Вихрастый не ответил, набивая рот хлебом, солдат подождал, хмуро окинул его глазами и начал снова;
— А вид у тебя — будто ты с Дона…
— Бывал и на Дону…
— А на службе был?
— Нет. Один сын.
— Из мещан?
— Из купцов.
— А как звать?
— Василий, — не сразу и неохотно ответил курянин.

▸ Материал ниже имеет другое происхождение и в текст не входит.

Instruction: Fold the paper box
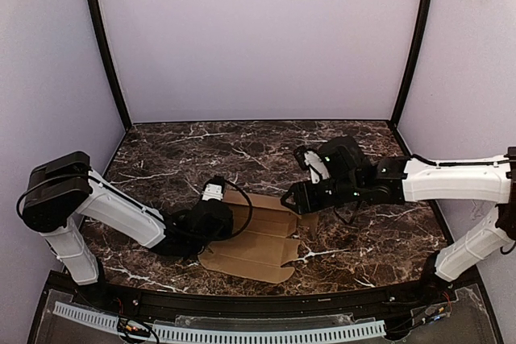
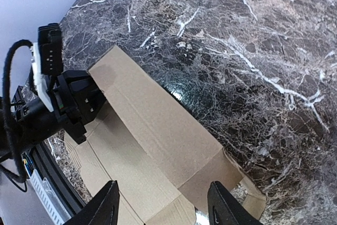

Было ясно, что он не хочет говорить про себя, и солдат замолчал, снимая кипящий чайник с огня.
Молокане зажгли за углом барака костёр, яркие отблески огня лизали жёлтый тёс стены, она качалась, таяла — вот-вот польётся золотым ручьём по тёмной земле.
Невидимые нами плотники всё громче пели, басы скучновато выводят:
Возопой, андел свят…
Высокие голоса недружно и холодно откликались:
Возопой!..— Христу славу, андел свят,Возопой!..— Воспоём и мы с тобой, —Андел свят…
Это пение, не мешая слышать плеск воды и шорох камня в мелком русле реки, было ненужно здесь и возбуждало досаду на людей не умеющих найти песню, которая звучала бы в лад со всем живым, что вздыхает вокруг них.